Exercise objective —
Return verbatim the lines that run from the one holding "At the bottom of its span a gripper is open" to the end of the listing, both ends included, without the pictures.

Raw data —
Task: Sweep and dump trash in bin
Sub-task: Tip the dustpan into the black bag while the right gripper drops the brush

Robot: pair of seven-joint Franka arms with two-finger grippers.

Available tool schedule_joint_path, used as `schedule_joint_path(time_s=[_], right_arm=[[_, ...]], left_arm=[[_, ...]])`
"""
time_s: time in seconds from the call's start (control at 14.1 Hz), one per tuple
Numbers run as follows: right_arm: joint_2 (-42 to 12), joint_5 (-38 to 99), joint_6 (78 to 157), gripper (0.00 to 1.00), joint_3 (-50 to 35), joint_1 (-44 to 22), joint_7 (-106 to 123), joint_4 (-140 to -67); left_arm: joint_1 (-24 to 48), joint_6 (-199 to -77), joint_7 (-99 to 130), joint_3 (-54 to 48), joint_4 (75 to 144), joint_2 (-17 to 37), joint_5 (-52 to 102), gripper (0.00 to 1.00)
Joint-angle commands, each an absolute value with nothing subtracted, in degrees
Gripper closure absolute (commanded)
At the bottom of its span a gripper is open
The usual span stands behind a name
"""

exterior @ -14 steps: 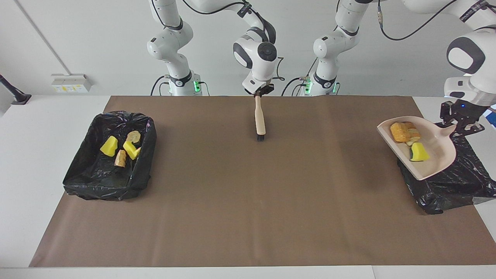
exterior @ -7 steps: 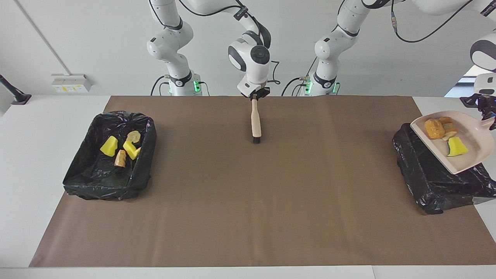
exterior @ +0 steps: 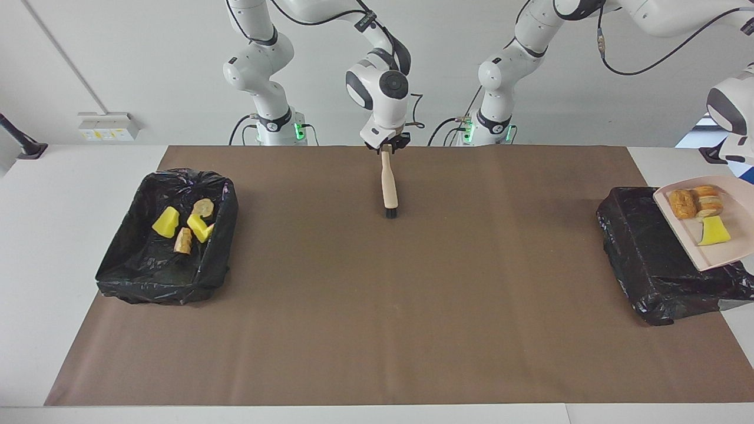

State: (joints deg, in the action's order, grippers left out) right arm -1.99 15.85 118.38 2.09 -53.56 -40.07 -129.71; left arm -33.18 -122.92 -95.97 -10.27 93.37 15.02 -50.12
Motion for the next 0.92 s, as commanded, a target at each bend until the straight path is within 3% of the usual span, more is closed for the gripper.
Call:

Solution to this problem —
At the bottom of its span a gripper is open
The usual span stands behind a name
"""

exterior @ -14 steps: 
exterior @ -7 steps: 
exterior @ +0 steps: 

State: (joints deg, in the action's order, grippers left out) right arm -1.99 15.85 118.38 2.09 -53.56 -40.07 -129.71; left arm -33.18 -122.92 -95.97 -10.27 93.37 15.02 -50.12
Motion for the next 0.92 s, as commanded, a target at each bend until the straight path is within 3% of the usual span, more is closed for the gripper.
Call:

Nothing else is required to complete the output.